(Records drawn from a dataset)
=== Begin Enclosure ===
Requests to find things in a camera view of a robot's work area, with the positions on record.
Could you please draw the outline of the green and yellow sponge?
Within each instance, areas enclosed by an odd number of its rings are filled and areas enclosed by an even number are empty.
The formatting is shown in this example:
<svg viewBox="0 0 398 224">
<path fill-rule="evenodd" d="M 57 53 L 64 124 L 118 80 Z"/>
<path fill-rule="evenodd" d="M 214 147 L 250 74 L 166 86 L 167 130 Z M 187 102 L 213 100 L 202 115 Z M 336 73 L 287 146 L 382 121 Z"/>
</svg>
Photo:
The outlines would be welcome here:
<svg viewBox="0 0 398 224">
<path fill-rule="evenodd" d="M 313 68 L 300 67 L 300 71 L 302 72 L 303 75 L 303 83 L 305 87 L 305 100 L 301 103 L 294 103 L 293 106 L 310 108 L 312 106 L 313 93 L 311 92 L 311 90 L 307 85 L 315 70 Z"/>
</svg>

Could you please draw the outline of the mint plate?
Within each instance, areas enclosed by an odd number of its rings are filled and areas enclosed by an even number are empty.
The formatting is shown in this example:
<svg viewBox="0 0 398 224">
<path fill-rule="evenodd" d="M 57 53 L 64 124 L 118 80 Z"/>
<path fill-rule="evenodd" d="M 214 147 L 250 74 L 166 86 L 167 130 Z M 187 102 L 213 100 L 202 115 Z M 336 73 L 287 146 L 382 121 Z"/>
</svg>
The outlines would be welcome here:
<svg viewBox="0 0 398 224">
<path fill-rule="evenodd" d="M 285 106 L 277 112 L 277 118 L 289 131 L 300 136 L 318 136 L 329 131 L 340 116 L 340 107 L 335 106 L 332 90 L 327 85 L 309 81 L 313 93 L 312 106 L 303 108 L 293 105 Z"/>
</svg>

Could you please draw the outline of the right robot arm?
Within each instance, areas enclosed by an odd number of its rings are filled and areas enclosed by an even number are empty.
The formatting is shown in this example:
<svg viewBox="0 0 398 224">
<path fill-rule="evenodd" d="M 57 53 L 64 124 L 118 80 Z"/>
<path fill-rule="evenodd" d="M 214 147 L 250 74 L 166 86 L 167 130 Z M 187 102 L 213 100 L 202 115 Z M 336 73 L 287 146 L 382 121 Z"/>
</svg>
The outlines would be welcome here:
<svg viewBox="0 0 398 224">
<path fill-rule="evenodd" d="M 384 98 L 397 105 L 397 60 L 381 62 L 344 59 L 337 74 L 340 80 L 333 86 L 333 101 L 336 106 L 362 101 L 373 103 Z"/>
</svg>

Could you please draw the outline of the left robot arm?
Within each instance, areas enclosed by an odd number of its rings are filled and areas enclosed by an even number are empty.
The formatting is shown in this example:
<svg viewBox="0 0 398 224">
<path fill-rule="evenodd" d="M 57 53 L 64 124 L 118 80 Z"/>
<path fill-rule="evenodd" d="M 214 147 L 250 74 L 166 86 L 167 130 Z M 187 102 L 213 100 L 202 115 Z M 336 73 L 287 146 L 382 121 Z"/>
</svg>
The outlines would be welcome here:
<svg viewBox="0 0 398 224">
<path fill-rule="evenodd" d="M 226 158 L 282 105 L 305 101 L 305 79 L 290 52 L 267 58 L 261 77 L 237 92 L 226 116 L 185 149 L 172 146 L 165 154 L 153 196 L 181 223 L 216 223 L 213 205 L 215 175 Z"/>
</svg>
=== End Enclosure ===
=== Begin Enclosure ===
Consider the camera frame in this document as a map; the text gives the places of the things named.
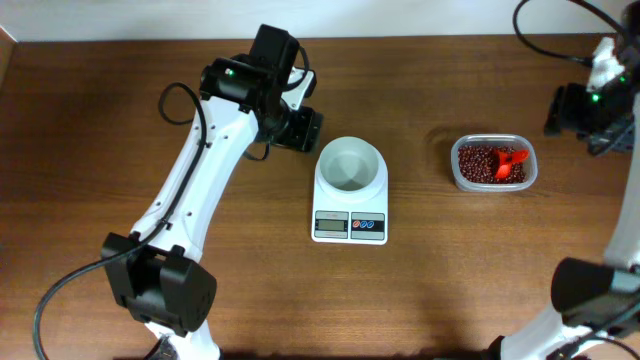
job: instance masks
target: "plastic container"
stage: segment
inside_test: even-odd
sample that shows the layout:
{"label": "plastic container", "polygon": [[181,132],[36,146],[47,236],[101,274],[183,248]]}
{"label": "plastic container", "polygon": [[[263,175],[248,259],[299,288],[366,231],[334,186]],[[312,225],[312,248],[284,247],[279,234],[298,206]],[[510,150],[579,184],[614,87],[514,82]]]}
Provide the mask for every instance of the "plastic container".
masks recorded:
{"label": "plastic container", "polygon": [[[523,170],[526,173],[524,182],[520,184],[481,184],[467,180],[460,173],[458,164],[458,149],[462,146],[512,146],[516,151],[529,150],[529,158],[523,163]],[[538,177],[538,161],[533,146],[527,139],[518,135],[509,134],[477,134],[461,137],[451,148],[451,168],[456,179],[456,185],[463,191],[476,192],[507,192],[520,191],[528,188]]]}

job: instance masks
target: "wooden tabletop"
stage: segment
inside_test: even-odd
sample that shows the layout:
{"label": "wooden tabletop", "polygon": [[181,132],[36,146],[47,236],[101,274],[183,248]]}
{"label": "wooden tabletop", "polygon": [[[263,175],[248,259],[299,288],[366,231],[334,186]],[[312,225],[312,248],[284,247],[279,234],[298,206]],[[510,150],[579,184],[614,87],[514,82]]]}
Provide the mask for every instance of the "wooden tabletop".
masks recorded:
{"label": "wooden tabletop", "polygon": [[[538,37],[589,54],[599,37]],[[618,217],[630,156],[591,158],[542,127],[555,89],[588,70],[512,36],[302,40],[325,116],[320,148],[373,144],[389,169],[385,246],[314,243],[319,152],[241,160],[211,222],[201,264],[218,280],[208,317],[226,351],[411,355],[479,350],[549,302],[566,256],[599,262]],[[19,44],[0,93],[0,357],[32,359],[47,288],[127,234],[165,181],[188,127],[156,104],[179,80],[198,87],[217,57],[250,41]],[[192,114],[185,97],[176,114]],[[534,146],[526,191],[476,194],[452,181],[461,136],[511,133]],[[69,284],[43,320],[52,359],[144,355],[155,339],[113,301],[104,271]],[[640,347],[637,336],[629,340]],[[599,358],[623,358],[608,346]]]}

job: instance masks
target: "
=== End Enclosure ===
=== Begin Enclosure ===
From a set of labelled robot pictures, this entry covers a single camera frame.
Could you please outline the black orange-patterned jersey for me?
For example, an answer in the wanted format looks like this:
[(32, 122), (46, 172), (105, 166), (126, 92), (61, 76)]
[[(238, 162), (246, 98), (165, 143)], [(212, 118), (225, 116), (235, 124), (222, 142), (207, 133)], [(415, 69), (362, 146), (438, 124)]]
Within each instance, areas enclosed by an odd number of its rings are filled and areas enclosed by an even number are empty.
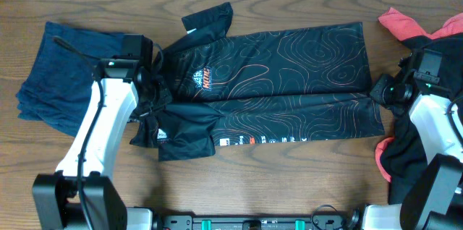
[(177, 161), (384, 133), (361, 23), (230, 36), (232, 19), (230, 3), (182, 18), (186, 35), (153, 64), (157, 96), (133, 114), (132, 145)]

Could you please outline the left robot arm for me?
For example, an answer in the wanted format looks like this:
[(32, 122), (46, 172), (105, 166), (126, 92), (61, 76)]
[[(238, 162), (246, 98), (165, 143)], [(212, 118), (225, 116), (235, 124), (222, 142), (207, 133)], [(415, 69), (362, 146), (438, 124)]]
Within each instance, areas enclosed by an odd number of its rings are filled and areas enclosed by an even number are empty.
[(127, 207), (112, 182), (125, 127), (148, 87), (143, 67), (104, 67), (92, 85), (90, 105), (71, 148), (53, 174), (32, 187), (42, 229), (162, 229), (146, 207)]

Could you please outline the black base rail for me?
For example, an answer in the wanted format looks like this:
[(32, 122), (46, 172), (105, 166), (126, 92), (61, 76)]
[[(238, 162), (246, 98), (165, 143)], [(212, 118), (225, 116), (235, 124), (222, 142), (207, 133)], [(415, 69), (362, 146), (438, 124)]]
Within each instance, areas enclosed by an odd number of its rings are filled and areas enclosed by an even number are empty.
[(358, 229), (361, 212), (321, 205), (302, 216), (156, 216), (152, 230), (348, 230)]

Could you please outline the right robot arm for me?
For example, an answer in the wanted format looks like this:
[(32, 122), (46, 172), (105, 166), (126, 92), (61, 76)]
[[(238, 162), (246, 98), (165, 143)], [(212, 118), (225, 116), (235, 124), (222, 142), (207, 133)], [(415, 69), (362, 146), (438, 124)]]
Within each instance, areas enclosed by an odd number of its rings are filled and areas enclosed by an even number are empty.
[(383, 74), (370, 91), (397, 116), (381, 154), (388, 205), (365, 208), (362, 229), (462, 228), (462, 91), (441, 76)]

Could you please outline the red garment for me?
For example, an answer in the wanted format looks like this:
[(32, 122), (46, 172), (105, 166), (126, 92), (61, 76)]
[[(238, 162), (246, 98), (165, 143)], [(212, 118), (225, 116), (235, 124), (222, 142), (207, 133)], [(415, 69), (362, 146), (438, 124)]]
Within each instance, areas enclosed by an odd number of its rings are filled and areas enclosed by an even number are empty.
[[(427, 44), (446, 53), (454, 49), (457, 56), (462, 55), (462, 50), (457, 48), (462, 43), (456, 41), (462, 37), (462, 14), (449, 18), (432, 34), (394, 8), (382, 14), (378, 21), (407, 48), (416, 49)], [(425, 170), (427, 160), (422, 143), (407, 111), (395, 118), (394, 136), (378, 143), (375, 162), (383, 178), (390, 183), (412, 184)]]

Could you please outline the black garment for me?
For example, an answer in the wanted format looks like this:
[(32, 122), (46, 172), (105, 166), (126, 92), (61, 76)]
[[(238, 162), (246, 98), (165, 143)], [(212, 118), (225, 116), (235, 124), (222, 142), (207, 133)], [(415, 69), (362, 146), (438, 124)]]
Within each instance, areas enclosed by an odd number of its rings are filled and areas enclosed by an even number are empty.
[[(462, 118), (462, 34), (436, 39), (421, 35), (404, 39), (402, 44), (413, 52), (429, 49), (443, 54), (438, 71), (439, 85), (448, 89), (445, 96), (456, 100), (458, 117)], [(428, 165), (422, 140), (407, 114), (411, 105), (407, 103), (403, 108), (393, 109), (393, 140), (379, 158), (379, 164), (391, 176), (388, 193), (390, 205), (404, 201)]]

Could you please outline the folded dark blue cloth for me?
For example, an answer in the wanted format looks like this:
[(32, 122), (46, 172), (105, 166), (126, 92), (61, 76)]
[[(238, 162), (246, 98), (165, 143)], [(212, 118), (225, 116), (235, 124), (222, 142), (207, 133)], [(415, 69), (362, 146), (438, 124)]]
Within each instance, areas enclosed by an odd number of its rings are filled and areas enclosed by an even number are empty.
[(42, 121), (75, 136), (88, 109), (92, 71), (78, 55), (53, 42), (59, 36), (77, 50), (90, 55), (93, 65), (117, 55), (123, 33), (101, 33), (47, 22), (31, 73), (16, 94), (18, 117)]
=== End Enclosure ===
The answer must be every line from the records above that contains "Provide".

Provide the mask for every instance of the "plastic container".
Provide the mask for every instance of the "wooden tabletop".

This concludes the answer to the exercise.